Korean star Song Kang Ho was named best actor for his performance in Japanese director Hirokazu Kore-eda’s film Broker, about a Korean family seeking a home for an abandoned baby. “I’d like to thank all those who appreciate Korean cinema,” said the actor. He is best known for starring in Bong Joon Ho’s Palme d’Or-winning film Parasite.

Best actress went to exiled Iranian actor Zar Amir Ebrahimi for her performance as a journalist in Ali Abbasi’s Holy Spider, a true-crime thriller about a serial killer targeting sex workers in the Iranian religious city of Mashhad. Violent and graphic, Holy Spider wasn’t permitted to shoot in Iran and instead was made in Jordan. Accepting the award, Ebrahimi said the film depicts “everything that’s impossible to show in Iran.”

Swedish-Egyptian filmmaker Tarik Saleh took best screenplay at Cannes for Boy From Heaven, a thriller set in Cairo’s Al-Azhar Mosque.

The award for best first film–the Camera d’Or–went to Riley Keough and Gina Gammell for War Pony, a drama about the Pine Ridge Reservation made in collaboration with Oglala Lakota and Sicangu Lakota citizens.

The jury also awarded a special award for the 75th Cannes to Belgian directors Jean-Pierre and Luc Dardenne, two-time Palme-winners and long a regular presence at the festival, for their immigrant drama Tori and Lokita.

The only Indian film in the competition section was Shaunak Sen’s documentary All That Breathes, which won the festival’s top prize for documentaries–L’OEil d’Or. The jury’s Special Award for documentaries was given to Lithuanian filmmaker Mantas Kvedaravicius’ final film Mariupolis 2, an intimate look at the Russia-Ukraine war. Mantas was allegedly killed by the Russian army while shooting the documentary in April.

This year, the biggest Hollywood films at Cannes–Elvis, Top Gun: Maverick, Three Thousand Years of Longing–played outside Cannes’ competition lineup of 21 films. But their presence helped restore some of Cannes’ glamour after the pandemic scaled down the festival for the last two years.

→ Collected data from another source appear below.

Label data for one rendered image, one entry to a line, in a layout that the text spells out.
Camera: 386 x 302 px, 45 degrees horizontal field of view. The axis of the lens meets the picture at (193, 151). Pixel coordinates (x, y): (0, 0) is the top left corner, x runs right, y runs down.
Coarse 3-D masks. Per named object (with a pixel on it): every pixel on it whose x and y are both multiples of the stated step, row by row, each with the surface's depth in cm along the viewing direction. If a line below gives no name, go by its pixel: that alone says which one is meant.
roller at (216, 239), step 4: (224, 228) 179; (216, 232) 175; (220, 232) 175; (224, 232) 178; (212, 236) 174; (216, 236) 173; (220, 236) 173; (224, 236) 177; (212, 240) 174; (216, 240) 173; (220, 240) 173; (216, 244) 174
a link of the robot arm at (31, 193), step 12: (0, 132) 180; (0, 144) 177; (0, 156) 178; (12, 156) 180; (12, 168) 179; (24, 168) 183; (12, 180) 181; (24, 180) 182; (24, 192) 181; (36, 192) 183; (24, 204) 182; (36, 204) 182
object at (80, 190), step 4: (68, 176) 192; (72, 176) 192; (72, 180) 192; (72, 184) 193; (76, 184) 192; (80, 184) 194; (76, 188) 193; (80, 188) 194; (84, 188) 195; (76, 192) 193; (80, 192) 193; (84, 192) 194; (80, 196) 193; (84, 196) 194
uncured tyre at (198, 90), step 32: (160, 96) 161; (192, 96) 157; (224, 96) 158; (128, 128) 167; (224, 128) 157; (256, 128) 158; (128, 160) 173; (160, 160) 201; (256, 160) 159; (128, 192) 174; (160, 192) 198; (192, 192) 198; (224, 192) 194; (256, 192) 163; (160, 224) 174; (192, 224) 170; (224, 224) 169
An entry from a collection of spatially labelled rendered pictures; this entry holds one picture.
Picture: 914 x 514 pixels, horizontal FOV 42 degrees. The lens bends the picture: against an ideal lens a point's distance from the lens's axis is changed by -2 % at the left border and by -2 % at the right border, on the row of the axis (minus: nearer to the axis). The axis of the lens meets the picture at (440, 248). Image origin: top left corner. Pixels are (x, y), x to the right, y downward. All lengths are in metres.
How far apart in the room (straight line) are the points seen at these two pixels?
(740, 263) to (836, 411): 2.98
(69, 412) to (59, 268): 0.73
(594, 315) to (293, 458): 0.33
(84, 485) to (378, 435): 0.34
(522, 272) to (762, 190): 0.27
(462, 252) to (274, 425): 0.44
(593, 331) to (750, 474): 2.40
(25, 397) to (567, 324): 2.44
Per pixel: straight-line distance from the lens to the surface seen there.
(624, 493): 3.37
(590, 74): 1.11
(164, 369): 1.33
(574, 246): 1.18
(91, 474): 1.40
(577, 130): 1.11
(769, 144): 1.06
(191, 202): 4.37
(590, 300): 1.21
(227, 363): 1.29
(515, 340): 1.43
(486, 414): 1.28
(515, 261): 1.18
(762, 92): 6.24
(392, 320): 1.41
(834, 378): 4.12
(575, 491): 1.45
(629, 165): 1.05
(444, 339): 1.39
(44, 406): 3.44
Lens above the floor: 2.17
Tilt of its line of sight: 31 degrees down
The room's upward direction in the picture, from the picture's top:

Indian presence at the festival was also noted this year with Union Minister for Information and Broadcasting Anurag Thakur leading a delegation at the red carpet. The group included actors R Madhavan, Nawazuddin Siddiqui, Pooja Hegde, Tamannaah, filmmaker Shekhar Kapur, lyricist Prasoon Joshi, and musicians AR Rahman, Ricky Kej, and Mame Khan. Other Indians at the festivals included Kamal Haasan, Urvashi Rautela, Hina Khan, Helly Shah, and Pa.Ranjith.